‘Will to Wild’: La Jolla native’s new book explores the power of adventure

La Jolla native and former local surf instructor Shelby Stanger is the author of "Will to Wild."
(Sarah Lee)

Shelby Stanger offers inspiration and guidance on how readers can embark on their own potentially life-changing adventure.


“One person’s swim at La Jolla Cove is another person’s swim across the English Channel,” according to La Jolla native, journalist, author and former local surf instructor Shelby Stanger.

Inspired by the concept of going on adventures in nature — however big, small or personalized — and the impact they can have, Stanger’s new book, “Will to Wild: Adventures Great and Small to Change Your Life,” will be released Tuesday, June 6.

Part stories and part how-to book, “Will to Wild” features examples of adventures people have gone on — from a suburban mom who became an ice climbing guide at age 55 to a bird watcher and everything in between — and how they changed their lives. It also offers bits of advice and professional tips to get readers started on their own adventure.

Stanger has had plenty of adventures herself — surfing in Canada, Costa Rica and Fiji; sand-boarding down dunes in South Africa; paddling on a remote part of the Amazon River and interviewing countless business executives, athletes, activists and others.

“I wrote this book because I always wished there had been a guidebook to pursue an adventure whenever I felt stuck or scared,” said Stanger, who now lives in Solana Beach. “When I taught at Surf Diva [in La Jolla], people would come for weekend or week-long clinics. They would ride a few waves and then I would get a call from them later ... telling me that they ended a relationship or they were moving or were making a major life change. I was intrigued by the phenomenon of adventure changing your life and the power of adventuring in nature as a catalyst to change your life.”

"Will to Wild" by Shelby Stanger will be released Tuesday, June 6.
(Shelby Stanger)

In hosting “Wild Ideas Worth Living,” a podcast with a similar theme, she realized that an adventure can be personalized, and she explored that concept for the book.

“I’m never going to climb Mount Everest, nor do I have any desire to bike down the California coast.
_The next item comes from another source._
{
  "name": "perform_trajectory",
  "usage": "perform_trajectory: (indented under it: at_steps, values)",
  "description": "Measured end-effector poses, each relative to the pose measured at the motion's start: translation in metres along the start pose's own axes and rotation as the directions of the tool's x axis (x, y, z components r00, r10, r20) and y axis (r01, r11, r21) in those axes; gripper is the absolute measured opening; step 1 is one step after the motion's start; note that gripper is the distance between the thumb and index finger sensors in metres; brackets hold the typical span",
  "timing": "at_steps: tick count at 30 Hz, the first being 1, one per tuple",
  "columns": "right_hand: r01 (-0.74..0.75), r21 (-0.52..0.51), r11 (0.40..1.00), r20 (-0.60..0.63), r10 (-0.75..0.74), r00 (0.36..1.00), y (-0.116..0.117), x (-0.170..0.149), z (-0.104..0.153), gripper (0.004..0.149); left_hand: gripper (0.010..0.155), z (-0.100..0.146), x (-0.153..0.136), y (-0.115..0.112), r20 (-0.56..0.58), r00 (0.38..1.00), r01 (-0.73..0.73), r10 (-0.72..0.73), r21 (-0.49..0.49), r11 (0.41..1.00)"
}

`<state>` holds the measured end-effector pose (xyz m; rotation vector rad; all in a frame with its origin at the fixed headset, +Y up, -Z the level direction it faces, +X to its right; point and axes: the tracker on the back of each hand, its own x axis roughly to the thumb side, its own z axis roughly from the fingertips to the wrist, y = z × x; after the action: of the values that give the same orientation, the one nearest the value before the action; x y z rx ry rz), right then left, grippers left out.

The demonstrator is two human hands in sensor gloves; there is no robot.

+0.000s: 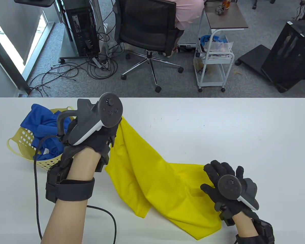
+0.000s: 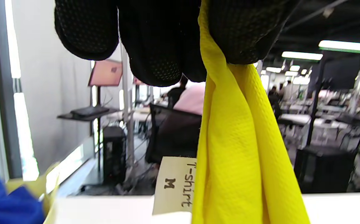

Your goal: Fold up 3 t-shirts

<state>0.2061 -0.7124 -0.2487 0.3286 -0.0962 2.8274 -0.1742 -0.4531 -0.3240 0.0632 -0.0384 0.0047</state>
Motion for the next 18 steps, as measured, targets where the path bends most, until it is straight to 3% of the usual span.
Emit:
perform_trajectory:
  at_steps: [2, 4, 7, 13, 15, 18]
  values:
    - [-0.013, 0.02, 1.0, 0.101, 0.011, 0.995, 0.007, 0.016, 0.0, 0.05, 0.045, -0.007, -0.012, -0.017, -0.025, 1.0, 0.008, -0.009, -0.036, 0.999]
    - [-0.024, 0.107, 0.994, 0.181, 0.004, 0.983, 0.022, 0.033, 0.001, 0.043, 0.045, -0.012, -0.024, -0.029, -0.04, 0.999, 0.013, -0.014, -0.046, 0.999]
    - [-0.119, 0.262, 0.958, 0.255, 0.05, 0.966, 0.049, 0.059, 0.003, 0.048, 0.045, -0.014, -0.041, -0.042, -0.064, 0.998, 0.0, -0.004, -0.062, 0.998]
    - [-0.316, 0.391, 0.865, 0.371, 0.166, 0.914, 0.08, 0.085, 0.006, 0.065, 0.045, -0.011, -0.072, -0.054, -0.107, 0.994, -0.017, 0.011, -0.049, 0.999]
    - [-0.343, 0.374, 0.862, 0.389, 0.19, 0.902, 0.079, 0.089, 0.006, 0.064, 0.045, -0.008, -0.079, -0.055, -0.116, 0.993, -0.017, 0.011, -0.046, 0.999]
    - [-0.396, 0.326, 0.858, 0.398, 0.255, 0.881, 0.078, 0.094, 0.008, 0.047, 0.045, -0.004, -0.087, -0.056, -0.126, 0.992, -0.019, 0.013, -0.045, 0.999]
But pursuing ‘wild’ — whatever that means to you — can be really impactful and profound,” Stanger said. “That’s what is so beautiful about it. There is a lot you can do to change your life, but the most exciting way is to go on an adventure in nature.”

In doing so, she said, “there are so many chances to experience awe. It’s such a beautiful emotion because it takes you out of your head. If you are stuck in traffic and then see a bird or a sunset, it changes your mindset. Some adventure is seen as selfish, but pursuing your adventure is self-love, which is self-care.”

Thus, a big part of the book, she said, is a how-to guide on developing an idea for an adventure and seeing it through.

“Most people start by being stuck, so I tell vulnerable stories in the book,” Stanger said. “I talk about signs [that an adventure might be beneficial] and what they can look like, then about how to start [and] what to do when everything goes wrong, using humor as a salve to get them through hard times.”

“Some adventure is seen as selfish, but pursuing your adventure is self-love, which is self-care.”

— Shelby Stanger

She also wanted to include the occasional malaise that can come when an adventure is complete.

“A lot of adventure books glorify finish lines, but I have talked to enough people that experience grief and fatigue when they finish the adventure, so I want to help people get through that period with more grace,” she said.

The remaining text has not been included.